WHAT YOU NEED TO DO: Your task is to copy each line of the records that includes the string "every".

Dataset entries
- - - - -
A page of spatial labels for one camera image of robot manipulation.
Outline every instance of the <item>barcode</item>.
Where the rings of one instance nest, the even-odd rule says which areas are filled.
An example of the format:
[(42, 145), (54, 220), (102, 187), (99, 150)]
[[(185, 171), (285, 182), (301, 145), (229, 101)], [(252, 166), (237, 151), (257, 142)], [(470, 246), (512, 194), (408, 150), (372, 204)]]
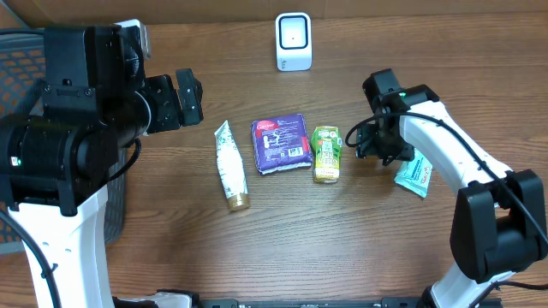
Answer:
[(303, 152), (301, 147), (289, 149), (289, 157), (301, 156), (302, 154)]

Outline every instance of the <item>wooden table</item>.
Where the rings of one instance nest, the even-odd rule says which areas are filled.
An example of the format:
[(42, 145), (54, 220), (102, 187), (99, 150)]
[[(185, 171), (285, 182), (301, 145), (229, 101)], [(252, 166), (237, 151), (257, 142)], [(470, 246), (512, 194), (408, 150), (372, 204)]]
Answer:
[[(444, 15), (313, 22), (313, 68), (277, 71), (274, 22), (152, 26), (149, 76), (192, 68), (205, 120), (143, 139), (128, 173), (121, 239), (107, 246), (116, 296), (157, 288), (241, 300), (419, 296), (453, 262), (455, 198), (434, 172), (426, 199), (344, 148), (341, 179), (312, 170), (259, 176), (252, 121), (303, 113), (346, 133), (371, 111), (361, 83), (393, 68), (404, 86), (427, 84), (494, 157), (548, 182), (548, 14)], [(213, 132), (228, 119), (244, 158), (252, 207), (229, 213)], [(27, 259), (0, 261), (0, 306), (36, 304)], [(546, 283), (548, 262), (515, 280)], [(505, 306), (546, 306), (545, 293), (505, 287)]]

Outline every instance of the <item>green and white packet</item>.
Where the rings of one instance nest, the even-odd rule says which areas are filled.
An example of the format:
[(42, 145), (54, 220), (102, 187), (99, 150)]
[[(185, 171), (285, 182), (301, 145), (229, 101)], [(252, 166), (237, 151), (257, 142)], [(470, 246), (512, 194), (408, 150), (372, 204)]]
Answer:
[(402, 163), (396, 173), (394, 182), (422, 198), (426, 198), (428, 185), (430, 185), (430, 175), (432, 175), (432, 164), (415, 148), (414, 160)]

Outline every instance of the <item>white tube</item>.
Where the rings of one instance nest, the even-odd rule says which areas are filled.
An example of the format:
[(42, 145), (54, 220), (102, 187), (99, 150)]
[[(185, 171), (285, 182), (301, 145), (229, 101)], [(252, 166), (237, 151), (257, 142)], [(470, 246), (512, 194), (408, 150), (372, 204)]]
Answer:
[(246, 174), (240, 152), (232, 137), (229, 122), (215, 132), (217, 144), (217, 168), (223, 182), (224, 194), (229, 201), (230, 210), (243, 210), (249, 207)]

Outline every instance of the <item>teal tissue packet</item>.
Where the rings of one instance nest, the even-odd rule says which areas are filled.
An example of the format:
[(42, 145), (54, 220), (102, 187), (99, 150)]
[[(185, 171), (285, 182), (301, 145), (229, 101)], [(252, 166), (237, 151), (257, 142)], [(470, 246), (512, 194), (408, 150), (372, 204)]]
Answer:
[(428, 185), (430, 184), (430, 175), (432, 175), (432, 164), (419, 150), (414, 149), (414, 160), (402, 163), (394, 178), (394, 182), (418, 194), (422, 198), (426, 198)]
- - - - -
SOLUTION FOR THIS PROBLEM:
Outline every instance of the <item>barcode</item>.
Outline every instance of the <item>wooden table</item>.
Outline every instance of the <item>green and white packet</item>.
Outline every instance of the <item>white tube</item>.
Outline every instance of the <item>teal tissue packet</item>.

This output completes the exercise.